■ GOAL OF THE EXERCISE ■
Your copy should contain exactly the lines from the one that holds "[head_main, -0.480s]" through the end of the material, reproduced as written, with no pictures.
• • •
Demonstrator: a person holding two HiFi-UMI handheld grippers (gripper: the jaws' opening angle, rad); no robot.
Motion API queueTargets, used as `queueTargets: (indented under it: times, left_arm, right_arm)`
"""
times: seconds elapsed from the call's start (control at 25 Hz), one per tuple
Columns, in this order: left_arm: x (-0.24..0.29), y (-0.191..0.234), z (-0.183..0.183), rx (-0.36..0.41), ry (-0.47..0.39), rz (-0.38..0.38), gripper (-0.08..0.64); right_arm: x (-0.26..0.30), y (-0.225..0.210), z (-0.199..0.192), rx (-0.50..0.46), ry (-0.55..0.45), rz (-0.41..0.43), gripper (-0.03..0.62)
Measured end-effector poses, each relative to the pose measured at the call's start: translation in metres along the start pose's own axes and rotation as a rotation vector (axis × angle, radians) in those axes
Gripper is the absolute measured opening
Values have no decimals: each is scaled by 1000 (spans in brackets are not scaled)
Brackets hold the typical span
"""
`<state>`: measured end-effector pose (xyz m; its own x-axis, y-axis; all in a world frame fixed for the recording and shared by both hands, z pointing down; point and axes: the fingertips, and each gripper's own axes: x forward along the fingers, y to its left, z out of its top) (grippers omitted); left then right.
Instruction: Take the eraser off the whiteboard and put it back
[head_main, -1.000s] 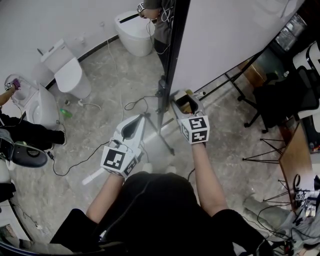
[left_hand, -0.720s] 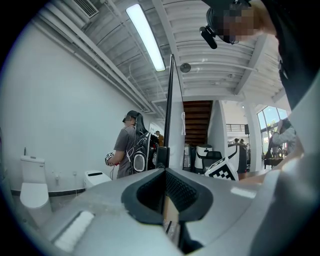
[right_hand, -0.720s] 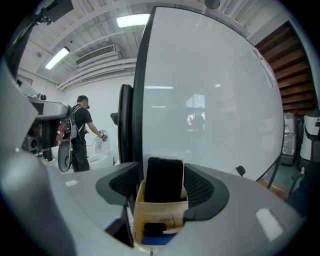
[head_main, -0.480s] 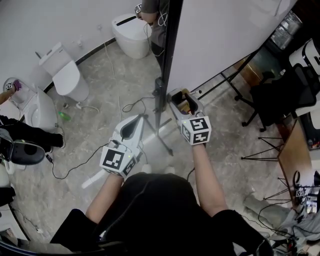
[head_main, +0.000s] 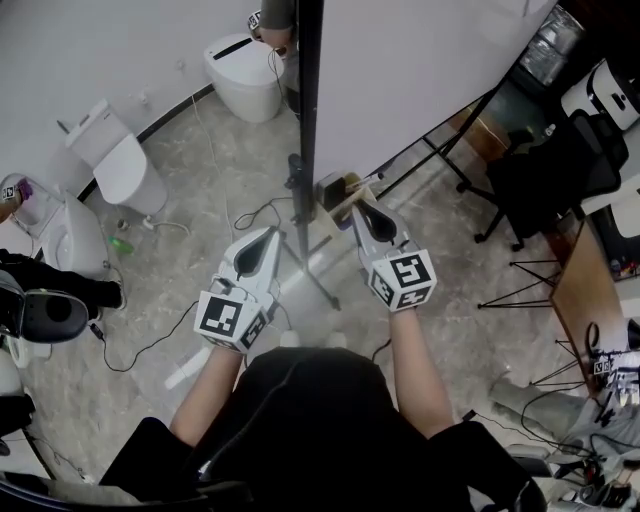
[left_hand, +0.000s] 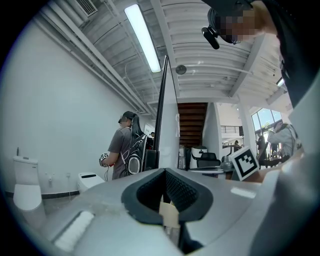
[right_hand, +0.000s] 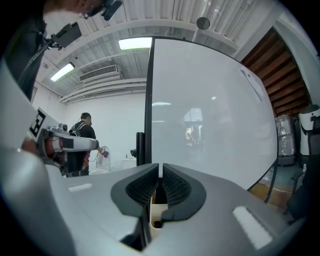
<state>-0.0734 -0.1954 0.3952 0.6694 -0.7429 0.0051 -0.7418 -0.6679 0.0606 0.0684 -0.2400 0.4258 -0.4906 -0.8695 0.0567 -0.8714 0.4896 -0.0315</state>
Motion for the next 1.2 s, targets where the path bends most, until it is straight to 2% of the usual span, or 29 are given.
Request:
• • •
■ EXERCISE ANSWER ■
[head_main, -0.480s] 
[head_main, +0.000s] 
[left_hand, +0.000s] 
[right_hand, +0.000s] 
<state>-0.0734 -0.1954 0.3952 0.6694 -0.7429 0.0051 -0.7418 -0.6679 0.0606 0.0684 -0.2400 0.4258 -0.4906 -0.8695 0.0567 -0.8714 0.4896 -0.0315</state>
Motion for the next 1.2 s, targets where the path bends most, until it is straight to 2% of the usual span, or 29 are given.
Request:

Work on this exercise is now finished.